Page MenuHomePhabricator

When editing a section on non-Latin content, Chrome redirects the user to Special:BadTitle on save
Closed, ResolvedPublic

Description

User:KOLI@fawiki informed me that after saving any edit, he get redirected to Special:BadTitle instead of the saved page. The edit is saved and can be found in Special:Contributions/History. This doesn't happen using VE (or editing through gadgets for obvious reasons).
This is the picture he sent me:

image.png (182×848 px, 45 KB)

(The translation of the mediawiki message is "Title of the requested page has bad character: Foo")

I can't reproduce it but since it happens for all pages when the user edits, it seems important to me.

Event Timeline

I used to have that also from time to time, I guess it will be nice if you could have a look at the logs of the page and when it is shown to the users, pretty sure you will find something interesting.

Change 496630 had a related patch set uploaded (by Ebrahim; owner: Ebrahim):
[mediawiki/core@master] Fix redirect to bad title on Chrome

https://gerrit.wikimedia.org/r/496630

I've uploaded a possible fix for it here https://gerrit.wikimedia.org/r/496630 but here is someway to reproduce it reliably,

Open https://test.wikipedia.org/w/index.php?title=Talk:%F0%9F%98%83&action=edit&section=1 and click save (a null edit).

If you are using Chrome, you will see Special:BadTitle after saving the page.

Krinkle renamed this task from User get redirects to Special:BadTitle after saving the edit to When editing a section sometimes Special:BadTitle is shown after saving.Mar 14 2019, 11:00 PM

Ladsgroup, you were also unable to see the issue? I see it on EVERY section edit in Persian Wikipedia regardless of being logged in or not and one should be able to see it on editing https://test.wikipedia.org/w/index.php?title=Talk:%F0%9F%98%83&action=edit&section=1 or using this

  1. $ echo "<?php header('Location: https://fa.wikipedia.org/wiki/%D8%A8#م');" > a.php
  2. $ php -S 127.0.0.1:2040 a.php
  3. Opening 127.0.0.1:2040

steps on Chrome at least on Linux and Windows but @MaxSem and @Krinkle expressing they are unable to see the issue. The patch needs work but how to proceed when its existence is in doubt? Extracting log count of users has hit the issue to find out the issue is real?

Is this the same issue as T218310 and T218393 ? If it is please merge them into T216029.

Apparently I don't have the right to mark as duplicate.

Great to know this patch on Chromium is related to this issue, https://chromium-review.googlesource.com/c/chromium/src/+/1366759

continue from https://phabricator.wikimedia.org/T218393

To be as clear as possible (if anyone needs to reproduce the bug).
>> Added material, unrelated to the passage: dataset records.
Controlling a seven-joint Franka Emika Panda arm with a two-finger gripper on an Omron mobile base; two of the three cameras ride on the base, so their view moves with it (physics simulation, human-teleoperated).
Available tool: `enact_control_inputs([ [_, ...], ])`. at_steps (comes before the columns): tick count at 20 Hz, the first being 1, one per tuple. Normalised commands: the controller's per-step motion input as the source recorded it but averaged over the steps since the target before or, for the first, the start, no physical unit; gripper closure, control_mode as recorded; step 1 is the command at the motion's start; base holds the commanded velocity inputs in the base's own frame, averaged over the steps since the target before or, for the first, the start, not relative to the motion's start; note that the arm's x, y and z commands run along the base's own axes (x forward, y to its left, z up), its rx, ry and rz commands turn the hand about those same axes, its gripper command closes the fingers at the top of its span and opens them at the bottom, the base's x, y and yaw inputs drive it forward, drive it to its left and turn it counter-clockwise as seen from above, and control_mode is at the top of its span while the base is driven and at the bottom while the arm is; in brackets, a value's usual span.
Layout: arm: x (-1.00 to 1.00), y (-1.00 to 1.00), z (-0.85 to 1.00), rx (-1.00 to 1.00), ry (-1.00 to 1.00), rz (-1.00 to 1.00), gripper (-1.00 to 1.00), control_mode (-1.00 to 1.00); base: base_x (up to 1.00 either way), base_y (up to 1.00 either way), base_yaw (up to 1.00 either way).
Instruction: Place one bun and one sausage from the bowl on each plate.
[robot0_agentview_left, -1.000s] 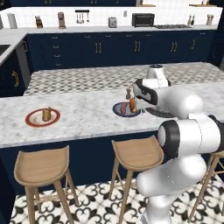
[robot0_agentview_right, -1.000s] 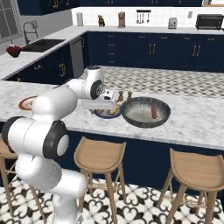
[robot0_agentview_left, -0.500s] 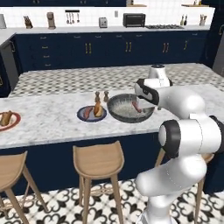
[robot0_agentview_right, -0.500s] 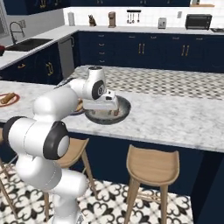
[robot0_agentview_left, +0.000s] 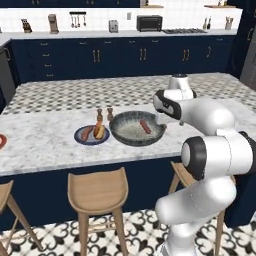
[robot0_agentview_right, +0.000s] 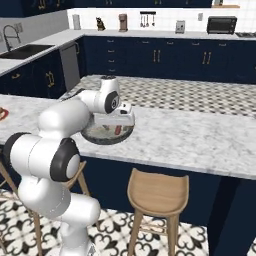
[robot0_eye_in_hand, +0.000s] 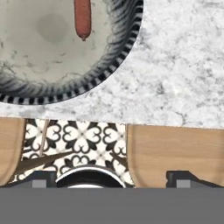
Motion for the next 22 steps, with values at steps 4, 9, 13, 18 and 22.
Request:
enact_control_inputs([
  [4,0.0,0.0,0.0,0.0,0.0,0.0,-1.0,1.0,0.25,0.74,-0.19],
  [9,0.0,0.0,0.0,0.0,0.0,0.0,-1.0,1.0,0.38,0.38,-0.08],
  [13,0.0,0.0,0.0,0.0,0.0,0.0,-1.0,1.0,0.53,0.0,0.02],
  [18,0.0,0.0,0.0,0.0,0.0,0.0,-1.0,1.0,0.52,-0.1,0.04],
  [22,0.46,-0.14,0.0,0.03,0.0,0.02,-1.0,-1.0,0.33,-0.12,0.03],
])
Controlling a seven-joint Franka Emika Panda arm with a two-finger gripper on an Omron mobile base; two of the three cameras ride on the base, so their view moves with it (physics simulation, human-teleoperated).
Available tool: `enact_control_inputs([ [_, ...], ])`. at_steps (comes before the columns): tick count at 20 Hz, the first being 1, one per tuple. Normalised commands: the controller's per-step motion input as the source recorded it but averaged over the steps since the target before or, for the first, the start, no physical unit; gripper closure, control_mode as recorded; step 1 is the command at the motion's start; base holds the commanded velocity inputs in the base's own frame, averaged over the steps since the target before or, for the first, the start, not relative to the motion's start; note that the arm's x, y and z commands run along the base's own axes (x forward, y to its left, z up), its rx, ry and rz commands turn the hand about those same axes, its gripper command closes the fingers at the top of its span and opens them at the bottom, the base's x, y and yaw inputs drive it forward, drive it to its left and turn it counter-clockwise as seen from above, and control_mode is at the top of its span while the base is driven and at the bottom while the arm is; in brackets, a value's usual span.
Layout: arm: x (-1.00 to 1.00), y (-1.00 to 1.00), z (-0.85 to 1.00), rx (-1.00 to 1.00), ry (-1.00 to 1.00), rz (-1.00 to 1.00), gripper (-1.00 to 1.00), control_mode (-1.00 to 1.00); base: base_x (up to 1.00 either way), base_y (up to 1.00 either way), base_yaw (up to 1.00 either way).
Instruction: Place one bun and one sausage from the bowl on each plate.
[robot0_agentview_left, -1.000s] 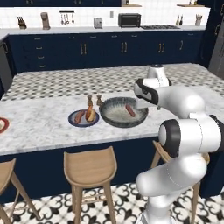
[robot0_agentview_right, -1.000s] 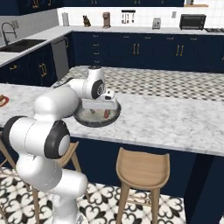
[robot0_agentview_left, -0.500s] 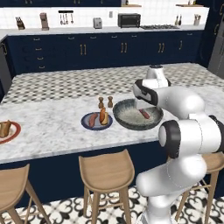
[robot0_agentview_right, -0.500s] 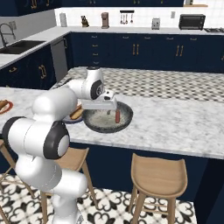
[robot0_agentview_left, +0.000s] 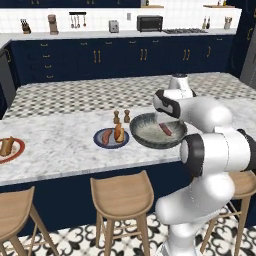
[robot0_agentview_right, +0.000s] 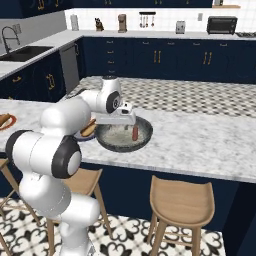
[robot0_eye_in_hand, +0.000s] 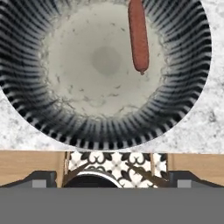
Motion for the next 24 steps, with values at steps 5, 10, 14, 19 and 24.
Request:
enact_control_inputs([
  [5,1.0,-0.25,0.0,0.06,0.0,0.03,-1.0,-1.0,0.0,0.0,0.0],
  [10,0.94,-0.09,-0.2,0.02,0.0,0.02,-1.0,-1.0,0.0,0.0,0.0],
  [14,0.59,0.0,-0.47,0.0,0.0,0.02,-1.0,-1.0,0.0,0.0,0.0],
  [19,0.37,0.0,-0.59,0.0,0.0,0.02,-1.0,-1.0,0.0,0.0,0.0],
  [24,0.42,0.0,-0.39,0.0,0.0,0.01,-1.0,-1.0,0.0,0.0,0.0],
])
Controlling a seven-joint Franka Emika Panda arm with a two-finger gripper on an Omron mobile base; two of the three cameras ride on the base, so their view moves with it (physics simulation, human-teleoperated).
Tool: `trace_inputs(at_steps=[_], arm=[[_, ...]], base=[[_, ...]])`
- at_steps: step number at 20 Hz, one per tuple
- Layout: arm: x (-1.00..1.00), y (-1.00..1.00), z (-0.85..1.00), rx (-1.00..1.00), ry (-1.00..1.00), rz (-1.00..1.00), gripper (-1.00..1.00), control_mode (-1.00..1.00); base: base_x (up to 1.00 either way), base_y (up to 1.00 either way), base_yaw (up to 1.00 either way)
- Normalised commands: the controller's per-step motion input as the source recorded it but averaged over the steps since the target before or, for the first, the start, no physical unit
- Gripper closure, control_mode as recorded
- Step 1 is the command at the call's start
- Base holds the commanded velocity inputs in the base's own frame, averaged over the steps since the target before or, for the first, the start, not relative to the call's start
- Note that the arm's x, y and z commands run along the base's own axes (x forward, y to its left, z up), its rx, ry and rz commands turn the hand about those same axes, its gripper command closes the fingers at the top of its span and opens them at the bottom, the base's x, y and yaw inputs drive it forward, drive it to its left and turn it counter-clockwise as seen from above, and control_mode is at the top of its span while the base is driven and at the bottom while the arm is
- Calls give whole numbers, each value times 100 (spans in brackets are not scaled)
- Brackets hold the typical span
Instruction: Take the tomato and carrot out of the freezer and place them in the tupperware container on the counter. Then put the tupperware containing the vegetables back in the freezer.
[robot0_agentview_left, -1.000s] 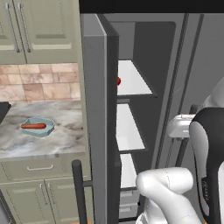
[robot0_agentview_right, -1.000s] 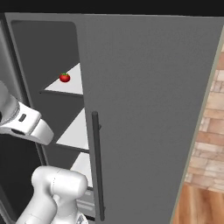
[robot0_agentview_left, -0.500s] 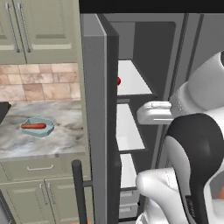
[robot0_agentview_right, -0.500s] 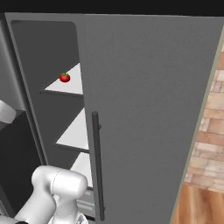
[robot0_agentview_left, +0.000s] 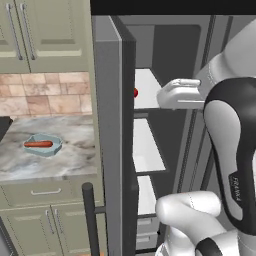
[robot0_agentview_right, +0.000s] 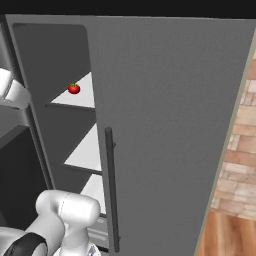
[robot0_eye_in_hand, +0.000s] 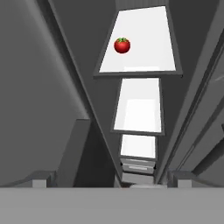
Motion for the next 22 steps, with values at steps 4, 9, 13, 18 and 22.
trace_inputs(at_steps=[4, 9, 13, 18, 22], arm=[[54, 0, 0, 1, -6, 24, -100, -100], [55, 0, -3, -1, -12, 15, -100, -100], [54, 0, -14, -5, -9, 2, -100, -100], [58, 0, -18, -6, -1, 0, -100, -100], [58, 0, -13, -2, 0, 0, -100, -100]], base=[[0, 0, 0], [0, 0, 0], [0, 0, 0], [0, 0, 0], [0, 0, 0]])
  1. it must be fresh Chrome browser
  2. it must be URL with non-ASCII characters (that need to be escaped)
  3. it must be an edit of a section with non-ASCII characters in its title.

Then doing any edit of that section, even null edit, getting a redirect with a cocktail in it like %D0%A3%D1%87%D0%B0%D1%81%D1%82%D0%BD%D0%B8%D0%BA#Якорь (half non-ASCII encoded, half left as-is)

Most browsers are able to deal with it as a part of their IDN homograph attack readiness. Now (see the dup link at the beginning) Chrome will restore this part of protection as well. Nevertheless such Location it is plain wrong by RFC - by the common sense as well though. So there is no guarantee of any kind that some browser on WebKit, or any other browser in the future will not crash in the same way.

So this header trick should be never ever used again: even after confirmed fix by Chromium developers. IMHO.

Other related bug

It would be more proper to file it separately - but while the attention is on the "type 25 pollution" bug, - it's time maybe to fix the long lasting "active inactive link" bug on Wikipedia. Thus you can click on it, but the anchor (fragment) part is ignored. I am 99% sure now that is another effect of the same problem.

A sample can be seen at ru-wiki techforum https://ru.wikipedia.org/wiki/Википедия:Форум/Технический

In the content list click any title - it will scroll into view. Now click the title` Запрашиваемое название страницы содержит недопустимые символы: «%D0»` (currently the 3rd from the top) - no scroll, but the address bar gets filled with escaped chars. This is for any browser, not Chrome only.

@Aklapper: Thanks for the link. I believe it has not the best UX but well I see the reason, so.

@Neolexx: The source code is messed up already due to requirements but great for bringing it up. Added that testcase here https://test.wikipedia.org/wiki/Talk:%F0%9F%98%83

gerrit is still dead https://www.isitdownrightnow.com/gerrit.wikimedia.org.html

I guess it means that no one can try or deploy the fix?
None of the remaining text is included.